De plus en plus d’assurances volontaires

À l’heure des changements climatiques, l’Union des producteurs agricoles pense que les assurances sont indispensables.

Un producteur qui décide de ne pas s’assurer, on n’ira pas lui casser les jambes, mais c’est risqué, observe M. Théberge.

Dans certaines régions du Québec, moins de 50 % des producteurs sont assurés. Ce n’est pas le cas du Saguenay-Lac-Saint-Jean où l’adhésion est très forte. 80 % des membres de l’UPA sont assurés chez nous. Ce sont les aléas de mère Nature qui ont conduit à cette adhésion volontaire, ajoute-t-il.

M. Théberge rappelle que le 7 juillet dernier, un épisode de gel a eu lieu dans le Haut-du-Lac.

C’était rarissime de voir ça.

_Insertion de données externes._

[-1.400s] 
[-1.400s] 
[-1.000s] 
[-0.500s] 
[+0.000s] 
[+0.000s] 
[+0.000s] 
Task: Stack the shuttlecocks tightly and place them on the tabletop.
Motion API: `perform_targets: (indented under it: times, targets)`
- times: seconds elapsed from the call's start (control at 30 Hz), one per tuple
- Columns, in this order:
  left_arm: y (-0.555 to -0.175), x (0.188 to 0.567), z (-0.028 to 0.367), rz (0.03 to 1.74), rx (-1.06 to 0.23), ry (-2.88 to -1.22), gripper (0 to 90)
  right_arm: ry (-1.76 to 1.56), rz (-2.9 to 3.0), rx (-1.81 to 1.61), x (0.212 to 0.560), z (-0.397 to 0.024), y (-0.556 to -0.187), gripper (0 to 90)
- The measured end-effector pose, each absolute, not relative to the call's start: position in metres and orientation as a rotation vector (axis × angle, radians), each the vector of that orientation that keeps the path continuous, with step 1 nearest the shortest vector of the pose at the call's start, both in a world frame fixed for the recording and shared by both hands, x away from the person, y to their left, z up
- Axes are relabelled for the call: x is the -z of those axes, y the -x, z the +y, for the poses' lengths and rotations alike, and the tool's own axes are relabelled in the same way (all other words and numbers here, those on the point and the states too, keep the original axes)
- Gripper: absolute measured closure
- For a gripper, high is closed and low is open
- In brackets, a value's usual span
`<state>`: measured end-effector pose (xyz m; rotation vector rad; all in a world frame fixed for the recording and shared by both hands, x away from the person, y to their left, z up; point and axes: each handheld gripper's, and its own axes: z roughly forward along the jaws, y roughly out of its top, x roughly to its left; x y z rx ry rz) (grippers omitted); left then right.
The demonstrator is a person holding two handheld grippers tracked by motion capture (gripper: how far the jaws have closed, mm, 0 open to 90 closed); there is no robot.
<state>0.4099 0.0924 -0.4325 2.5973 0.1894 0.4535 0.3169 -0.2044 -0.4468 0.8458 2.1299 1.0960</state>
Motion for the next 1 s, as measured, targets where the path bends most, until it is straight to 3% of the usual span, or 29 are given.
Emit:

Une gelée en juin, c’est tardif, en août, hâtif, mais en juillet, je ne sais pas, mais c’est vraiment imprévisible, souligne-t-il.

À la mi-saison, les maraîchers devraient tout de même avoir une bonne année, selon Mario Théberge. Les consommateurs sont au rendez-vous, le fourrage aussi ça a bien été, sauf pour le secteur de La Doré. Pour les bleuets, la production est très faible, mais le prix est intéressant.

Fortes chaleurs à prévoir au Saguenay-Lac-Saint-Jean

Environnement Canada a publié un bulletin météorologique spécial. Une masse d’air chaud et humide est attendue dès mardi jusqu’à jeudi. Mario Théberge s’inquiète de la santé de certains animaux de bétail.

On nous annonce une canicule pour les prochains jours, les vaches laitières ne supportent pas la chaleur. Nos équipements et nos bâtiments sont-ils conçus pour ça? Les vaches peuvent avoir des soucis de santé, ça peut créer des avortements ou elles peuvent arrêter de manger.

Mario Théberge souligne que les producteurs se sont toujours adaptés, mais l’équation est de plus en plus complexe, conclut-il.